Игнацио-Эммануил де Альтуна был одним из тех редких людей, которых рождает только Испания, но рождает слишком мало для своей славы. У него не было необузданных испанских страстей, обычных в его стране; мысль о мести так же мало могла проникнуть в его ум, как желание отомстить не проникало в его сердце. Он был слишком горд, чтобы быть мстительным, и я часто слышал, как он говорил с большим хладнокровием, что ни один смертный не может оскорбить его душу. С женщинами он был галантен без нежности. Он играл с ними, как с красивыми детьми. Ему нравилось бывать среди любовниц его друзей; но я никогда не видел, чтобы у него была возлюбленная, не замечал в нем желания иметь ее. Огонь добродетели, пожиравший его сердце, ни разу не позволил вспыхнуть огню его чувственности.
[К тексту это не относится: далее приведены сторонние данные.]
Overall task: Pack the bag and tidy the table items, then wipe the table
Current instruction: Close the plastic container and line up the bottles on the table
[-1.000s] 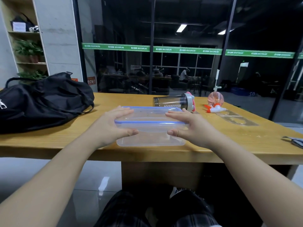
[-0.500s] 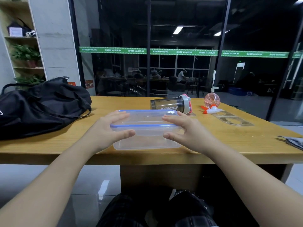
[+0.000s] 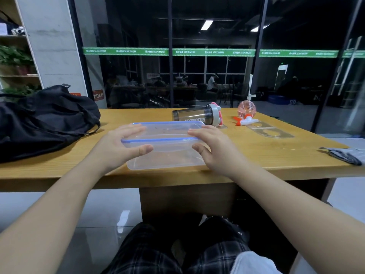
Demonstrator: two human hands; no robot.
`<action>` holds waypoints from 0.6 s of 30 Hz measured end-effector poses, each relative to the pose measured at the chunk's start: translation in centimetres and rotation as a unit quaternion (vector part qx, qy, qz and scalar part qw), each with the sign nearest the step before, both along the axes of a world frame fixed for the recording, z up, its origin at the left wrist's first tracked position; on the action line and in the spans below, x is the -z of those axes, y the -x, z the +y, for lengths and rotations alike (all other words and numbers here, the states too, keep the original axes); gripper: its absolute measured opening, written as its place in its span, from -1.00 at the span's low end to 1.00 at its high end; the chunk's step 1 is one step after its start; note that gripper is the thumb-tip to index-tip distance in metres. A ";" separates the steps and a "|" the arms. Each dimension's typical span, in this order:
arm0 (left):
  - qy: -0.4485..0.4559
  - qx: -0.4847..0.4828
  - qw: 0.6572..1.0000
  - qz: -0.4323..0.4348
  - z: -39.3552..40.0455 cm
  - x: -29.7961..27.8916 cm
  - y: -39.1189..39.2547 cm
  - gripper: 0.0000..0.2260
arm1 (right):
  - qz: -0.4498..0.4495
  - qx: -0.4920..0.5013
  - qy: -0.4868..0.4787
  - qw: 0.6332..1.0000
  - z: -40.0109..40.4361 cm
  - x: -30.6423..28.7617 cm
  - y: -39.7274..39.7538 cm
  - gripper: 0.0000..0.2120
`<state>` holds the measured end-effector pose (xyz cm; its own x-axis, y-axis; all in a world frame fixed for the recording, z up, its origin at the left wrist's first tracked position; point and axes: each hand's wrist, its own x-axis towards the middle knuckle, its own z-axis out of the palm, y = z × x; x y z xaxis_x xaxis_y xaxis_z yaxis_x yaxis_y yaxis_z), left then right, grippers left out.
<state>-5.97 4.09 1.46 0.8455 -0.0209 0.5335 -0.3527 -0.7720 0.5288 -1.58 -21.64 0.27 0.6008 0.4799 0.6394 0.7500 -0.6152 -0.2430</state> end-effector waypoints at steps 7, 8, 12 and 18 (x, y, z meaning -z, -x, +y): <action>-0.015 -0.008 1.000 0.000 0.0 -0.2 0.1 -0.30 | 0.000 -0.005 0.000 1.000 0.0 -0.2 0.0 -0.62; -0.017 -0.008 1.000 0.001 0.1 -0.2 0.1 -0.29 | 0.014 -0.009 0.008 1.000 -0.2 -0.4 0.1 -0.60; -0.020 -0.011 1.000 0.002 0.0 -0.2 0.4 -0.30 | 0.037 -0.011 0.030 0.999 -0.7 -1.3 0.4 -0.60; -0.019 -0.016 1.000 0.000 0.1 -0.2 0.4 -0.32 | -0.068 0.013 -0.007 0.998 0.5 0.4 0.2 -0.69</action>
После своих путешествий он женился; он умер молодым; он оставил детей; и я уверен, как в самом себе, что его жена была первой и единственной, посвятившей его в радости любви. Наружно он был набожен, как испанец, но внутри – это было благочестие ангела. Не считая себя самого, я, с тех пор как живу, не видел такого терпимого человека. Он никогда ни у кого не осведомлялся о религиозных взглядах. Кто его друг – еврей, протестант, турок, святоша, безбожник – ему не было дела, лишь бы это был честный человек. Упрямец, спорщик в вопросах, не связанных с религией, он, как только шла речь о ней, даже о нравственности, задумывался, умолкал или говорил просто: «Я отвечаю только за себя». Просто невероятно, как можно было сочетать такую возвышенную душу с таким педантичным, доходящим до мелочности умом. Он распределял и устанавливал заранее свой порядок дня по часам, четвертям и минутам и придерживался этого расписания так тщательно, что, если б урочный час пробил, когда он читал книгу, он закрыл бы ее, не дочитав начатой фразы. Из всех этих мер времени, строго распределенных, одни предназначались для такой-то науки, другие – для другой; определенные часы отводились размышлению, беседе, церковной службе, Локку, молитве по четкам, визитам, музыке, живописи; и ни удовольствия, ни искушения, ни любовь не могли нарушить этот порядок; необходимость исполнить свой долг – одна могла бы сделать это. Когда он сообщил мне свое расписание, чтобы я сообразовался с ним, я начал с того, что засмеялся, а кончил тем, что заплакал от восхищения. Никогда он никого не стеснял и сам не выносил стеснения; он был резок с людьми, которые пытались стеснять его церемониалом вежливости. Он был вспыльчив, но не умел дуться. Я часто видел его в гневе, но никогда не видел сердитым. Ничто не могло сравниться с его весельем; он понимал шутку и сам любил шутить; он даже блистал в этом и отличался талантом в эпиграммах. Когда его раздражали, он становился бурным и шумным в речах, голос его был слышен издалека; но пока он кричал, на лице его уже появлялась улыбка, и даже в порывах гнева у него срывалось какое-нибудь забавное словечко, заставлявшее всех расхохотаться. Он не отличался ни смуглым цветом лица, ни флегмой, присущими испанцам. Кожа у него была белая, щеки румяные, волосы каштановые, почти русые. Он был высок ростом и хорошо сложен. Тело его было создано так, чтобы вмещать его душу.